### Deep Learning Homework 1

1) Taking inspiration from the notebook `01-intro-to-pt.ipynb`, build a class for the Multilayer Perceptron (MLP) whose scheme is drawn in the last figure of the notebook. As written there, no layer should have bias units and the activation for each hidden layer should be the Rectified Linear Unit (ReLU) function, also called ramp function. The activation leading to the output layer, instead, should be the softmax function, which prof. Ansuini explained during the last lecture. You can find some notions on it also on the notebook.

2) After having defined the class, create an instance of it and print a summary using a method of your choice.

3) Provide detailed calculations (layer-by-layer) on the exact number of parameters in the network.  
    3.1)Provide the same calculation in the case that the bias units are present in all layers (except input).

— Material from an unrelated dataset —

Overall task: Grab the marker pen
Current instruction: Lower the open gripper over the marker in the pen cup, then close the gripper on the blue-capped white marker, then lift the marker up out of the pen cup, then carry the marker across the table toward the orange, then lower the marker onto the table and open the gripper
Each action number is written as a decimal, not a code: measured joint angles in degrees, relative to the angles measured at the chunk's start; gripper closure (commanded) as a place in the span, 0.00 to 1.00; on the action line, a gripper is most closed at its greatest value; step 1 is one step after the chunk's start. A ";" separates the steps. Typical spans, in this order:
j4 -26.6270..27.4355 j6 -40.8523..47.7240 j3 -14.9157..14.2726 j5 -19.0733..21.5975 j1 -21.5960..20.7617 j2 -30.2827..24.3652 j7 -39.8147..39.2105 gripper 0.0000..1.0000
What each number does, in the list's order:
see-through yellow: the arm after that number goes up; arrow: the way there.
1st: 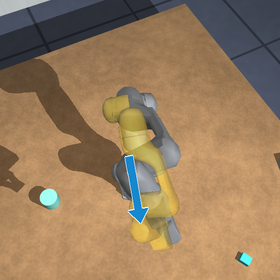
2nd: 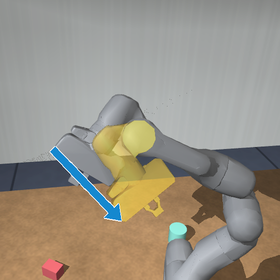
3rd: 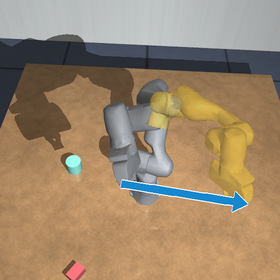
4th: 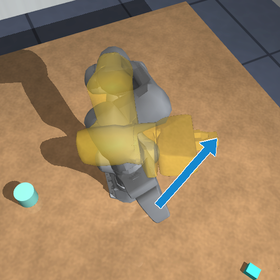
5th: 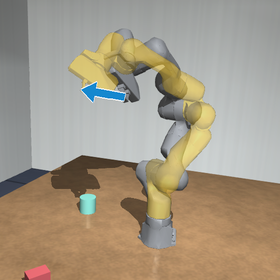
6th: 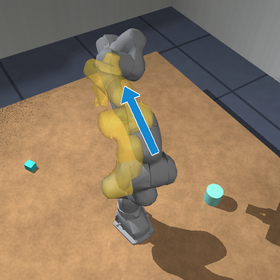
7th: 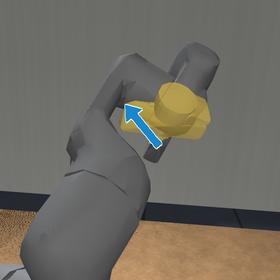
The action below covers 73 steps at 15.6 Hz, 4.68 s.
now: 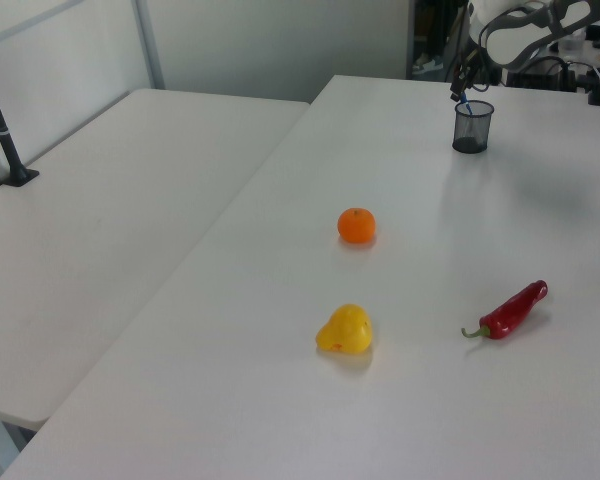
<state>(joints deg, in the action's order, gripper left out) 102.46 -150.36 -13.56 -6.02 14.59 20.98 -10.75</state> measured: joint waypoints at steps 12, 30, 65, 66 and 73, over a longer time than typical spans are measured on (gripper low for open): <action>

4) For each layer within the MLP, calculate the L2 norm and L1 norm of its parameters.

In [1]:
import torch
from torch import nn
from torchsummary import summary

In [2]:
# 1)

class MLP(nn.Module):
    
    def __init__(self):
        super().__init__()
        
        self.layer1 = nn.Linear(5, 11, bias=False)
        self.layer2 = nn.Linear(11, 16, bias=False)
        self.layer3 = nn.Linear(16, 13, bias=False)
        self.layer4 = nn.Linear(13, 8, bias=False)
        self.output = nn.Linear(8, 4, bias=False)
        
    def forward(self, X):
        relu = nn.functional.relu
        softmax = nn.functional.softmax
        
        out = relu(self.layer1(X))
        out = relu(self.layer2(out))
        out = relu(self.layer3(out))
        out = relu(self.layer4(out))
        out = softmax(self.output(out), dim=1)
    
        return out

In [3]:
# 2)

# Instantiate and test
mlp = MLP()
X = torch.randn((3, 5))
mlp(X)

# Summary of the model
summary(mlp)

Layer (type:depth-idx)                   Param #
├─Linear: 1-1                            55
├─Linear: 1-2                            176
├─Linear: 1-3                            208
├─Linear: 1-4                            104
├─Linear: 1-5                            32
Total params: 575
Trainable params: 575
Non-trainable params: 0


Layer (type:depth-idx)                   Param #
├─Linear: 1-1                            55
├─Linear: 1-2                            176
├─Linear: 1-3                            208
├─Linear: 1-4                            104
├─Linear: 1-5                            32
Total params: 575
Trainable params: 575
Non-trainable params: 0

3) In fully connected layers each neuron of layer $i$ is connected to each neuron of layer $i+1$, so if we define $n_i$ as the number of neurons of layer $i$ each neuron of the this layer will have $n_{i+1}$ connections and since we have $n_i$ neurons this will result in a $n_i \cdot n_{i+1}$ total number of connections and since each connections represents a parameter we will have $n_i \cdot n_{i+1}$ parameters. In our network the number of parameters will be:  
* input to layer1: 5*11 = 55
* layer1 to layer2: 11*16 = 176
* layer2 to layer3: 16*13 = 208
* layer3 to layer4: 13*8 = 104
* layer4 to output: 8*4 = 32

Which corresponds to the summary of our model

3.1) In case we have a bias the number of parameters will increase, in particular we will have one additional parameter for each neuron in the $n_{i+1}$ layer, which corresponds to $n_i \cdot n_{i+1} + n_{i+1} = (n_i+1) \cdot n_{i+1}$ parameters, we can view this as adding an additional neuron in the $n_i$ layer with value 1. In our network this will correspond to:

* input to layer1: (5+1)*11 = 66
* layer1 to layer2: (11+1)*16 = 192
* layer2 to layer3: (16+1)*13 = 221
* layer3 to layer4: (13+1)*8 = 112
* layer4 to output: (8+1)*4 = 36

In [4]:
# 4)

for param_name, param in mlp.state_dict().items():
    print(param_name, "L2 norm:", torch.norm(param, 2), "L1 norm:", torch.norm(param, 1))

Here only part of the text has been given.